### ABOUT THIS EXERCISE:
Please copy the data below exactly; none of the pictures in it belong in the copy.

═══ DATASET EXCERPT

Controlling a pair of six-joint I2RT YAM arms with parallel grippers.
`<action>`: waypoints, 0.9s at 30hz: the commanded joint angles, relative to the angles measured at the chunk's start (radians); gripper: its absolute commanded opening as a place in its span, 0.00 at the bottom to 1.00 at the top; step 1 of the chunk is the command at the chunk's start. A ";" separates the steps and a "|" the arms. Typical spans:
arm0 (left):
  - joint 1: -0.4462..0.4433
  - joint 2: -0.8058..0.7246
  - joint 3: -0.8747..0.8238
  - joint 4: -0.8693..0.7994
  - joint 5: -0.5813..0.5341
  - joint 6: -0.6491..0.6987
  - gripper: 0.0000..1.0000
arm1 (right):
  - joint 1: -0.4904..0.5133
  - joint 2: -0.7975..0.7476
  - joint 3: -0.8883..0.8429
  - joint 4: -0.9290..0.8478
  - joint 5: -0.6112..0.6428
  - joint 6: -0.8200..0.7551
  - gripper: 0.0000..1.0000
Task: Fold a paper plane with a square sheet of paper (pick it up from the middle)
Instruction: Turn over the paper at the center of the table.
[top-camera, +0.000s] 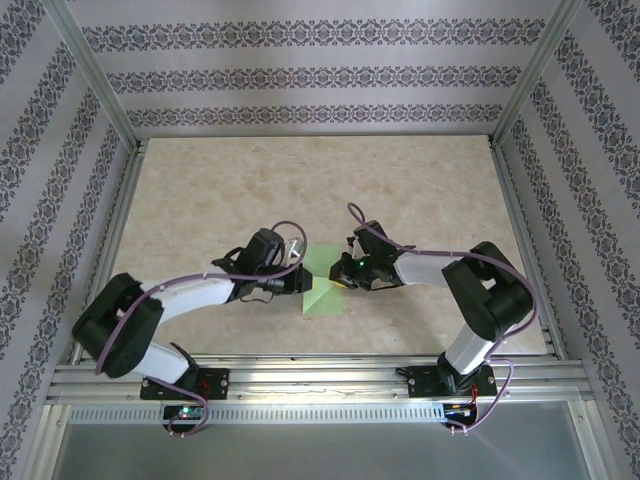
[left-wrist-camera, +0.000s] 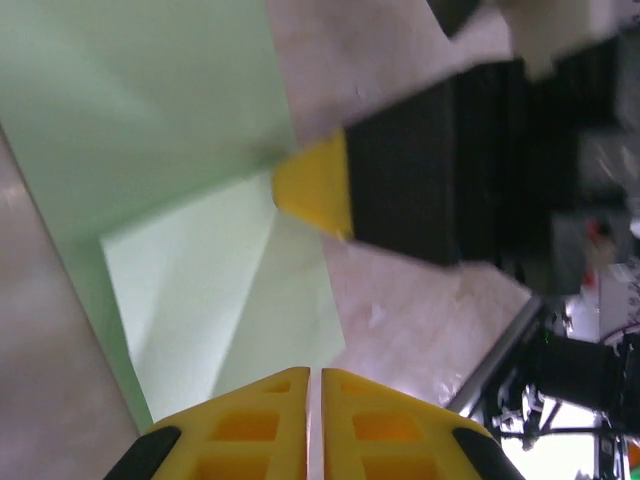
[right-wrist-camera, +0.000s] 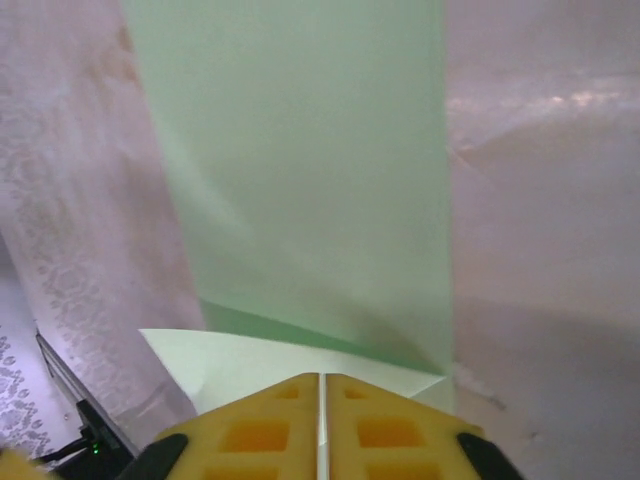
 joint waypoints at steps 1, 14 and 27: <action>0.019 0.090 0.077 -0.086 0.009 0.097 0.09 | -0.002 -0.091 0.019 -0.046 0.025 -0.009 0.18; 0.023 0.273 0.182 -0.184 -0.021 0.208 0.07 | 0.044 -0.246 -0.165 -0.047 0.037 0.156 0.22; 0.013 0.265 0.103 -0.145 -0.021 0.166 0.05 | 0.103 -0.157 -0.137 -0.071 0.053 0.193 0.27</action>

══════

### WRITTEN RESPONSE:
Controlling a pair of six-joint I2RT YAM arms with parallel grippers.
`<action>`: waypoints, 0.9s at 30hz: the commanded joint angles, relative to the angles measured at the chunk's start (radians); gripper: its absolute commanded opening as a place in its span, 0.00 at the bottom to 1.00 at the top; step 1 of the chunk is the command at the chunk's start. A ";" separates the steps and a "|" the arms. Typical spans:
arm0 (left):
  - joint 1: -0.4462..0.4433
  - joint 2: -0.8058..0.7246
  - joint 3: -0.8747..0.8238
  - joint 4: -0.8693..0.7994
  - joint 5: -0.5813..0.5341
  - joint 6: -0.6491..0.6987
  - gripper: 0.0000..1.0000
arm1 (right):
  - joint 1: -0.4904..0.5133
  - joint 2: -0.7975..0.7476
  - joint 3: -0.8883..0.8429
  - joint 4: -0.9290..0.8478
  - joint 5: -0.6112..0.6428
  - joint 6: -0.8200..0.7551
  - gripper: 0.0000..1.0000
Task: Fold a paper plane with a square sheet of paper (pick it up from the middle)
Instruction: Turn over the paper at the center of the table.
[top-camera, +0.000s] 
[left-wrist-camera, +0.000s] 
[right-wrist-camera, +0.000s] 
 joint waypoints at steps 1, 14 and 27: <action>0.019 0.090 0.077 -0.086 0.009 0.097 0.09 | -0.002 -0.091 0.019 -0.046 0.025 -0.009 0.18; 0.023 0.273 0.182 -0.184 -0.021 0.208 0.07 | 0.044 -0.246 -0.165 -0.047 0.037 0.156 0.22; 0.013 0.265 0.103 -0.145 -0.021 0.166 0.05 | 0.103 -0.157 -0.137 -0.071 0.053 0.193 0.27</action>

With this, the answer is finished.